Dopo aver fatto tappa in via Burla e nel carcere di Ferrara, Cagna è rinchiuso ormai da tempo nel penitenziario dell'Elba. Un carcere che ha sede in un complesso del XVI secolo, ma che, proprio perché in un'isola a grande attrattiva turistica, può offrire maggiori possibilità di impiego nelle strutture ricettive del territorio. All'interno dell'istituto, poi, ci sono attività produttive: una falegnameria, un borsificio e un'azienda agricola nelle quali lavorano i detenuti. E così Cagna ha avuto la possibilità di avere i primi permessi, in alcuni casi anche documentati da qualche foto postata su Facebook già nel 2017. Un profilo con un altro nome, che pure richiama il suo, nel quale ha pubblicato alcune immagini: lui al mare, lui con qualche amico, due ragazzi - forse compagni di carcere - che spazzano una strada, ma anche un bel tramonto e un cagnolino. Pochissimi post, tra cui quello sopra l'immagine del cane: «Perché non rispondi... ho trovato chi mi capisce», scrive. E accanto pubblica qualche faccetta sorridente.

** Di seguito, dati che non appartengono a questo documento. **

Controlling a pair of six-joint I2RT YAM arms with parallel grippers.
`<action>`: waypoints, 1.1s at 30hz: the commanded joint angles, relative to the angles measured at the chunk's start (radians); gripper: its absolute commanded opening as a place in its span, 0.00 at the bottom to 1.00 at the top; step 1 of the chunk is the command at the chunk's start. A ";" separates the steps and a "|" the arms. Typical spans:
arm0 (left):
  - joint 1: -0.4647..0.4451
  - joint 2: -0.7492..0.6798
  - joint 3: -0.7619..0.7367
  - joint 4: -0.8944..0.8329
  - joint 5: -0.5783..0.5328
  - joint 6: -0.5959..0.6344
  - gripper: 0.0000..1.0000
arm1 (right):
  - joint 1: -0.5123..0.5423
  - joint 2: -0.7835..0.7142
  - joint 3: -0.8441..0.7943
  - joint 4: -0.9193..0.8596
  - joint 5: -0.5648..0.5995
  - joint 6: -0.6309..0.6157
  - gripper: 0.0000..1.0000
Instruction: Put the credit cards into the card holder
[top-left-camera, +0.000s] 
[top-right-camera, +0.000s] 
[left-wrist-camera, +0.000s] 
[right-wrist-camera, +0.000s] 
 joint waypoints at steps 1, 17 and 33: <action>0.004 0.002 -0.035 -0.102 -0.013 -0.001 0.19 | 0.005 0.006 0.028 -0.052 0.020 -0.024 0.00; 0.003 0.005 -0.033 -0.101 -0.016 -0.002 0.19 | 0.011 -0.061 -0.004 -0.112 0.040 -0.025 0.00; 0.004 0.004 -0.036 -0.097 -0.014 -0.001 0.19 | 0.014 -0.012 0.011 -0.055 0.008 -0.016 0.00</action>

Capello corto, fisico piuttosto possente, è quasi irriconoscibile se si pensa a quando fu arrestato: arrivò in questura con la chioma trattenuta da una mezza coda, barba, pizzetto e quello sguardo allucinato. Ma il nuovo look conta poco. C'è qualcosa di profondamente cambiato nel nuovo Cagna? «E' da tempo che non lo incontro, ma ogni tanto lo sento telefonicamente - spiega l'avvocato Pezzoni -. Penso, però, che gli anni di carcere l'abbiano cambiato. Sicuramente continua ad ottenere la liberazione anticipata (uno sconto di 45 giorni per ogni sei mesi di pena scontata, ndr), il che significa che mantiene un comportamento corretto e porta avanti il percorso di rieducazione».

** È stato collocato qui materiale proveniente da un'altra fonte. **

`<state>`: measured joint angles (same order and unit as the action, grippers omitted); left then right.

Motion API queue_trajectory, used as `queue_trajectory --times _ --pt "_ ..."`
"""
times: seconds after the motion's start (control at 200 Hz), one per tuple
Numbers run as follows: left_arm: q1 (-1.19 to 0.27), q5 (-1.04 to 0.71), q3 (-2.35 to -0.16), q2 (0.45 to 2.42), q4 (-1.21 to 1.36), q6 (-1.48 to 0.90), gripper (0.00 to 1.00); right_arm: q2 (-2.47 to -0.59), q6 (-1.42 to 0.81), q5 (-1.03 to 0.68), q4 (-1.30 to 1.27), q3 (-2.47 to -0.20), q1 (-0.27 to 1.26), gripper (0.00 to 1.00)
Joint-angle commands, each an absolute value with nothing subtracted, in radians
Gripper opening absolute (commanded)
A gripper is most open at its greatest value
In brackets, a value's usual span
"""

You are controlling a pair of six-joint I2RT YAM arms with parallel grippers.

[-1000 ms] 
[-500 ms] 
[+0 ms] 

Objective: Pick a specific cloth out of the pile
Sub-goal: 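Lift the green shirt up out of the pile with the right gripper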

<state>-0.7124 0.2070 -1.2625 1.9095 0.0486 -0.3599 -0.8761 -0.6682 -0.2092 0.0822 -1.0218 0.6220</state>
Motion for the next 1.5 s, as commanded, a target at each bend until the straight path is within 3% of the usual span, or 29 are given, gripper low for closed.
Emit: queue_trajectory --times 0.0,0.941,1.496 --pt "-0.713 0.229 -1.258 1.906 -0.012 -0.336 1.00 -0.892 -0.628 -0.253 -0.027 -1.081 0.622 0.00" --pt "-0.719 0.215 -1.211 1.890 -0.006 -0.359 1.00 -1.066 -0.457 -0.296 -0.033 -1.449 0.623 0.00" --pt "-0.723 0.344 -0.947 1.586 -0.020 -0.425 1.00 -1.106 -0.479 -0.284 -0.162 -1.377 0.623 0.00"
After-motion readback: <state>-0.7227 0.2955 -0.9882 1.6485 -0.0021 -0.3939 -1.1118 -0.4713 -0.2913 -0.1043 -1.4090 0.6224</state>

Anche quello verso la semilibertà sarà un percorso, ma un certo tratto di strada è stata fatto e - almeno formalmente - Cagna avrebbe i requisiti per ottenerla. Potrebbero passare però alcuni mesi dalla presentazione della domanda prima di avere una risposta dal tribunale di Sorveglianza. La semilibertà comincia nel momento in cui il magistrato di Sorveglianza approva il piano di trattamento provvisorio, che il direttore del carcere deve predisporre entro cinque giorni dall’arrivo dell’ordinanza del tribunale che ha dato il via libera.

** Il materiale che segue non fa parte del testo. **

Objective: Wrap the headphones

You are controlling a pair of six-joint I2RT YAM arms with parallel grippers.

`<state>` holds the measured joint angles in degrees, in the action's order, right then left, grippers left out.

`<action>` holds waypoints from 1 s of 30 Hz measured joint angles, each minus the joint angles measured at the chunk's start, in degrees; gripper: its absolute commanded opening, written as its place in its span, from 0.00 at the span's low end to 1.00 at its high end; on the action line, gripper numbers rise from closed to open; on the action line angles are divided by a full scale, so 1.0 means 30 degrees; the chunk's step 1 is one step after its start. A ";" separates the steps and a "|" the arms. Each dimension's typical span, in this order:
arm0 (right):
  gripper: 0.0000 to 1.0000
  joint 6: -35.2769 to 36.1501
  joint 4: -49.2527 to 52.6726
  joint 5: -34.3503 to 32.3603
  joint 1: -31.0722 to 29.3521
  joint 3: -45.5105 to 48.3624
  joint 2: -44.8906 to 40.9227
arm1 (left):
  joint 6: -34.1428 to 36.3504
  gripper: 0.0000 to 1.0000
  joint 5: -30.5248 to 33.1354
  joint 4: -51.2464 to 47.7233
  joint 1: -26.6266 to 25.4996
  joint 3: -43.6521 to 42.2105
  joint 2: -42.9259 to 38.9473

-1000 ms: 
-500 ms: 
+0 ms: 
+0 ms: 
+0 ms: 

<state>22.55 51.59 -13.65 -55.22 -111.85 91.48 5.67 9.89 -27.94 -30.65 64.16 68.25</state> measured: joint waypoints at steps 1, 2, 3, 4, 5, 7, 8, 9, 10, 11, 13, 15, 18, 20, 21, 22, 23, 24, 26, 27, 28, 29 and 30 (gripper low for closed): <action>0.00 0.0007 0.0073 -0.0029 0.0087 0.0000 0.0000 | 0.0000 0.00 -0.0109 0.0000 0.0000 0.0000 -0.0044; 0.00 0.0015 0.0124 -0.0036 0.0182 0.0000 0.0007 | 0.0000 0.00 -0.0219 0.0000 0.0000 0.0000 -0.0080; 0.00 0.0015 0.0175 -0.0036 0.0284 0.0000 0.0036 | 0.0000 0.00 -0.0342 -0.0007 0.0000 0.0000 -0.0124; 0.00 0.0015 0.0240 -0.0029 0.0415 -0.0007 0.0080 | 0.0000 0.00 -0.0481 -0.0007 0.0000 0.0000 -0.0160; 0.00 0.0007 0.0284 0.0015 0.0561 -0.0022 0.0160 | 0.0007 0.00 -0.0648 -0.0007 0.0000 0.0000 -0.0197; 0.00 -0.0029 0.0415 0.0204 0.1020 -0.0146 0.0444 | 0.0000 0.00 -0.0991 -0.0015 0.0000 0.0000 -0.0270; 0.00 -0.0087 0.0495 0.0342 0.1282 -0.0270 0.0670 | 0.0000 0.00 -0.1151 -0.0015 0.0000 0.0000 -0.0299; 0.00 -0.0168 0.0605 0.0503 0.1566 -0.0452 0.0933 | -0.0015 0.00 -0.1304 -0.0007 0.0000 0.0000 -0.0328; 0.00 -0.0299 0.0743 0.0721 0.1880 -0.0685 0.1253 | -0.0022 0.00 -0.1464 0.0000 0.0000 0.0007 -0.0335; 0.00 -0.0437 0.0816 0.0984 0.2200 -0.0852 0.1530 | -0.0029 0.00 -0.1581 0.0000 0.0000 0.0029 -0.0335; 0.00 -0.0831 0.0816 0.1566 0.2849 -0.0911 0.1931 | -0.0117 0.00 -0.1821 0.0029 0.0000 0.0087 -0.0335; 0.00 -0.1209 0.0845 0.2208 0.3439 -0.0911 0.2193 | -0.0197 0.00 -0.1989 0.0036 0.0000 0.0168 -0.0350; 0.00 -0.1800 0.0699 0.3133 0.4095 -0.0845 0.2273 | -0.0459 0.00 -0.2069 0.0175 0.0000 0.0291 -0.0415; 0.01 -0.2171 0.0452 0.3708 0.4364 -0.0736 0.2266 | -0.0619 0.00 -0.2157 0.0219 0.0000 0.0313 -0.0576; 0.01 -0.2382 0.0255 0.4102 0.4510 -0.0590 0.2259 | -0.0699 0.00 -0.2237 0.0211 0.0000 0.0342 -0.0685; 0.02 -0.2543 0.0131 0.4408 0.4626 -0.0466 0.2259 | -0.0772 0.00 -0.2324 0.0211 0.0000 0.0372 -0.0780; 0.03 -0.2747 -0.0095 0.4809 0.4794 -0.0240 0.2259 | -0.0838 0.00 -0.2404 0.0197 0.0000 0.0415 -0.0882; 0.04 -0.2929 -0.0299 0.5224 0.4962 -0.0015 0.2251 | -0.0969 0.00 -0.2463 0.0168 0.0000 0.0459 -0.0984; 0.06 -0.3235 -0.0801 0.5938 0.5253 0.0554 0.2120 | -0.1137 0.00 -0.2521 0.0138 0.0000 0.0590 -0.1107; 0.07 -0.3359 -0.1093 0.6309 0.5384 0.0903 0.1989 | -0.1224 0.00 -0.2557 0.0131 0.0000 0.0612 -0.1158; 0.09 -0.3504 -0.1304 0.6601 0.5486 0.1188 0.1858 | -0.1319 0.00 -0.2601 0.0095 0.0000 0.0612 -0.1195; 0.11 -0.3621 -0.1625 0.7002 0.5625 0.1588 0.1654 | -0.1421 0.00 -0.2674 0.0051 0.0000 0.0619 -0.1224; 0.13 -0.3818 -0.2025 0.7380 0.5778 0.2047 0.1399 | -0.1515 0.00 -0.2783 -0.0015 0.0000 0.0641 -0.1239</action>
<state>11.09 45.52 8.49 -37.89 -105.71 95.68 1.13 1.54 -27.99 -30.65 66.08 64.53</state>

E' la prospettiva (legittima) di chi, come Cagna, oggi 44enne, ha scontato almeno metà della pena e ha dimostrato di voler intraprendere un cammino per il reinserimento. Eppure, c'è l'altra parte della storia. Quella di chi ha dovuto solo subirla la trama crudele. Un capitolo cominciato nel 2006 e mai chiuso. I familiari di Silvia - la mamma Laura, il papà Carlo e la sorella Laura - sono sopravvissuti. Con dignità. E continuano a distillarlo quel dolore immane. Nella loro riservatezza. In silenzio anche di fronte al futuro di Cagna. «Come avvocato, capisco che un detenuto possa ottenere determinati benefici: la nostra Costituzione prevede che la pena tenda alla rieducazione del condannato - sottolinea Stefano Freschi, che ha assistito i genitori e la sorella di Silvia durante tutta la vicenda processuale -. Ma è comprensibile che da parte dei familiari ci sia sconcerto: chi ha subito un dramma così devastante fa fatica a comprendere che l'assassino della propria figlia possa tornare in libertà».
E' come risprofondare nell'abisso di sedici anni fa. Anche se finora, comunque, avevi soltanto boccheggiato.